ぎろりと睨むと、シンはわざとらしく肩を竦めて、
「じゃ、俺もやり過ぎたよ」
笑いを含んだ声のまま言った。
カガリは、むすっとしたまま、
「なんだよ、もう・・・!」
ぶつぶつと文句を言っていたが、暫くして疲れたのか肩を落とし、
「・・・・・もういい。

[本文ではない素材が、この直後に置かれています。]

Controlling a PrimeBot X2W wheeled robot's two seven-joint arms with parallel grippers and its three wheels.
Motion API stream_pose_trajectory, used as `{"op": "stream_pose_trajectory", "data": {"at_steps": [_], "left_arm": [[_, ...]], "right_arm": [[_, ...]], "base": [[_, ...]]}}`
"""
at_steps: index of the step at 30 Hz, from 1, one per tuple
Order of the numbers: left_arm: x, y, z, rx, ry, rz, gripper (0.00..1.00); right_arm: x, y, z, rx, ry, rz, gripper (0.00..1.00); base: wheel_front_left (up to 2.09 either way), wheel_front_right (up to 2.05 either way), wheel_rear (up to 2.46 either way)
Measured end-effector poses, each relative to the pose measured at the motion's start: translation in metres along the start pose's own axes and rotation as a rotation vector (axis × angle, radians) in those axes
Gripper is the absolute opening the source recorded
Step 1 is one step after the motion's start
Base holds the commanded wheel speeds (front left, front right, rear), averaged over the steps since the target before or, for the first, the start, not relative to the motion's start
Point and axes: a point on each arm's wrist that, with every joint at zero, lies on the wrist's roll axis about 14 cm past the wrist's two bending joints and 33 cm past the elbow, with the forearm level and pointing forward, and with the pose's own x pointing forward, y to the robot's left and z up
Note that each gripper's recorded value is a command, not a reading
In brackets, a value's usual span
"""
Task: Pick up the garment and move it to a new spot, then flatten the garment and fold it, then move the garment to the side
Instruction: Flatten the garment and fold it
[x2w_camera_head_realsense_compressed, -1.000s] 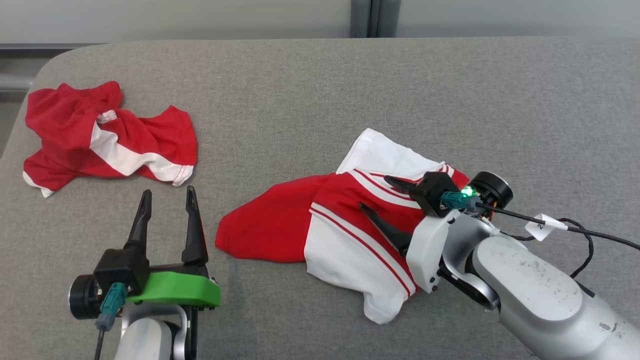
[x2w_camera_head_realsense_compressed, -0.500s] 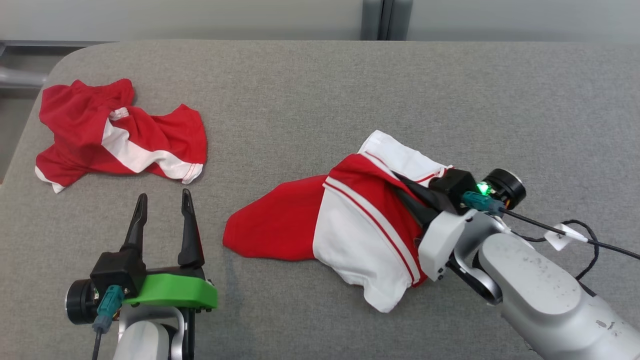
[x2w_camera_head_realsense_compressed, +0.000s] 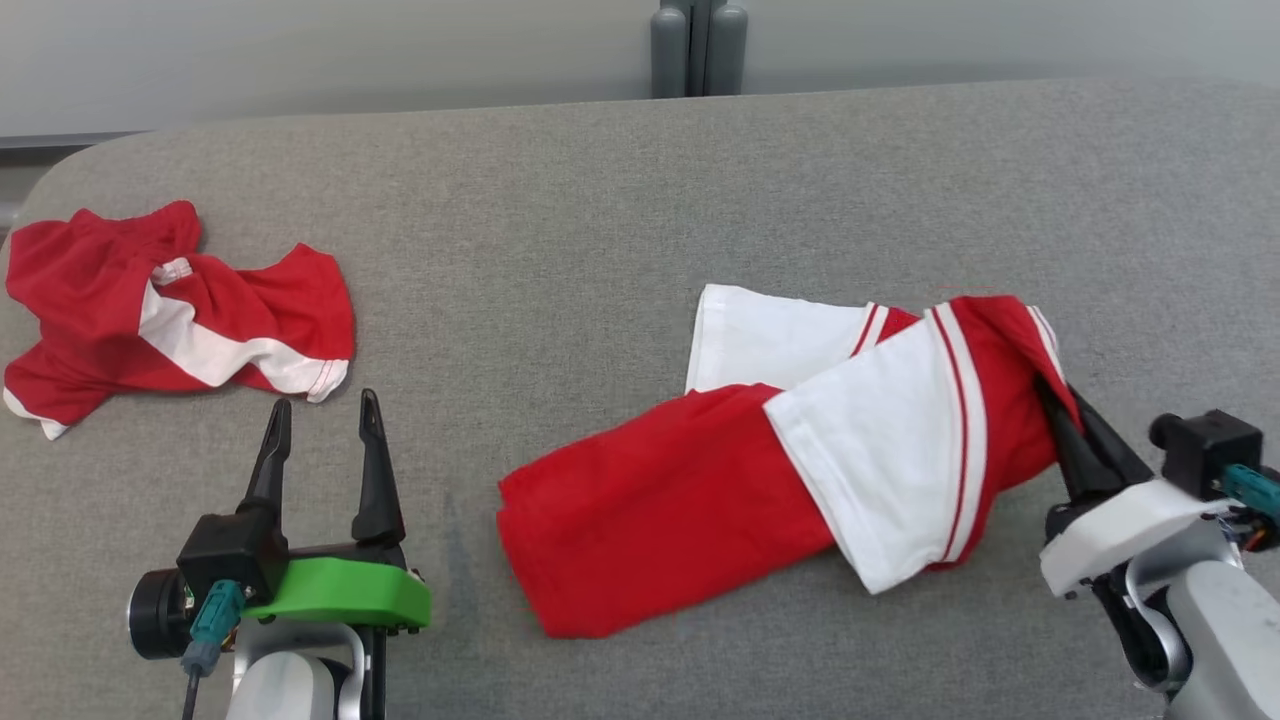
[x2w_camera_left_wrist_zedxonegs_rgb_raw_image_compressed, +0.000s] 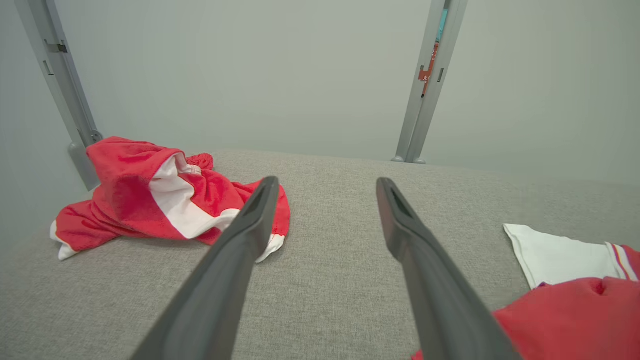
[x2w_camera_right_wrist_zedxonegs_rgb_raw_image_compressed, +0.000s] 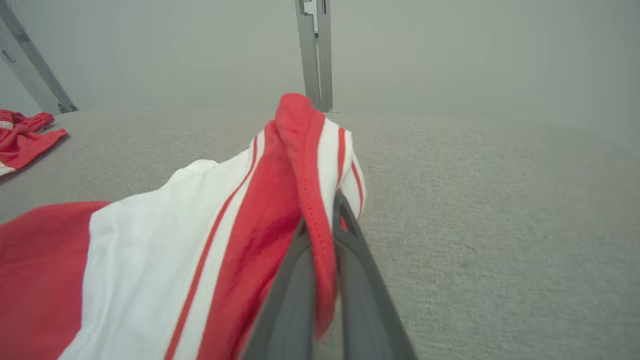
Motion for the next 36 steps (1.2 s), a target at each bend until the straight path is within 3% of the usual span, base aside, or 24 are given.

忘れてやる・・・・」
言った。
瞬間、シンが弾かれたように叫ぶ。

「だっ・・・駄目だ!忘れるな!!」


ずっと厭わしかった。
ずっと煩わしかった。
だが同時に、
慕わしくもあった。

抜けない棘。
打ち付けられた楔。
消えない夢。
褪せない光――――例えそれが、幻だったとしても。


(認めたくない。
認めたくはない・・・・が。

俺は確かにこの女を――――・・・・・)


カガリはぽかんとした顔で、此方を見ている。
シンはがんがんと痛む頭を抱えた。
(・・・もうどうでもいい・・・!
覚悟を決めろ俺!!
今、言わなきゃきっと一生言う機会は来ない・・・っ!!)



熱い眼差しと、強く握り締められて白くなった拳が、カガリの動悸を速めた。
目の前からは痛いほどの緊張が伝わってくる。
(なにを・・・言う気だ・・・?)
こんな目をした男を見た事があった。



『きみは俺が守る』

思い出すのは愛しい翡翠。


瞬間、カガリの背に震えが走った。
(まさか・・・だよな・・・?)
心臓がばくばくと音を立てて走り出す。
シンがばっと口を開いた。

「俺はあんたがっ・・・・!!」


その言葉が音となり耳に届く前に、カガリは目をぎゅっとつむった。
勢い良く両手を胸の前で握り締める。


辺りは未だ暗闇のまま。
届くはずだった言葉は、しかし、カガリの耳には届かなかった。
恐る恐る目を向ける先には、ただ一点を凝視したまま動かない深紅の瞳があった。
シンの唇が震えるのがわかる。

「ゆび・・・わ・・・?」


美しいワインレッドの石。
繊細な銀の輪っか。
左手の薬指。

シンは瞬時にそれが何であるか悟った。
そして、それを贈ったのが誰であるのかも。
・・・・・・・・そんな者、ひとりしかいなかった。


縋るように指輪に触れる細く白い指に眩暈がする。
(・・・なんだよ・・・)
膝の力がみるみる抜けて、シンは砂の上に崩れ落ちた。

「それは・・・捨ててないのかよ・・・・・?」


へたり込んだシンに驚いて、カガリが駆け寄る。
覗き込んだ先の黒い頭が、僅かに震えているのを見てとり、酷く胸が痛んだ。
(ああ、やはりシンは・・・・)
傷付けるとわかっていても、言わなければならなかった。
シンに、真実を隠す事はもうしたくない。

「・・・本当の本当は・・・・アスランがプラントに発つ時に返そうと思ってたんだ。
でも・・・・出来なかった・・・・」
ぽつぽつと落ちる苦しげな女の声が、残酷に響く。

シンは祈った。
月は未だ隠れたまま。
どうか今だけは姿を現し、この女から言葉を奪ってくれと。


「今もやっぱり好きだから。
どうしても・・・手放したくなかったんだ・・・


どんな事があってもあいつとの思い出があれば、きっと前を向いていけるから・・・・・」


言葉は切り裂かれるような痛みを伴い、シンの胸に突き刺さった。
どうしようもない思いに、口元が歪むのを感じる。
ゆるゆると顔を上げると、カガリが目を大きく見開いた。

「・・・シン」
声が咽喉に引っ掛かり、掠れた音が漏れ出る。
目の前の深紅は、涙に染まっていた。
今までに見た事がないほど、くしゃくしゃに歪んでいた。


「俺・・・俺・・・あんたが・・・」

そして、また言葉は途切れる。


(つらい。
つらいよ。
月よ、助けて。
真実を俺から覆い隠して。

叶わない夢だなんて知りたくないんだ)


そして、涙がついに零れた時、シンの視界は白一色に染まった。
それが女の衣服だと気付いたのは、すぐだった。
呆然とする深紅が、琥珀を見上げる。
カガリはシンの頭を優しく撫で、

「・・・ありがとう」
泣きそうに微笑んだ。

「ごめんな・・・」



漆黒の天の下、星々は姿を隠し、月もまた闇に溶けていた。

だが、シンは見た。

光も何も無い深い深い闇夜の中で
一筋の星が生まれる瞬間を。


たった一瞬。
だが、確かに一瞬。


カガリ・ユラ・アスハは闇に煌めく星のような目で、自分を見たのだ。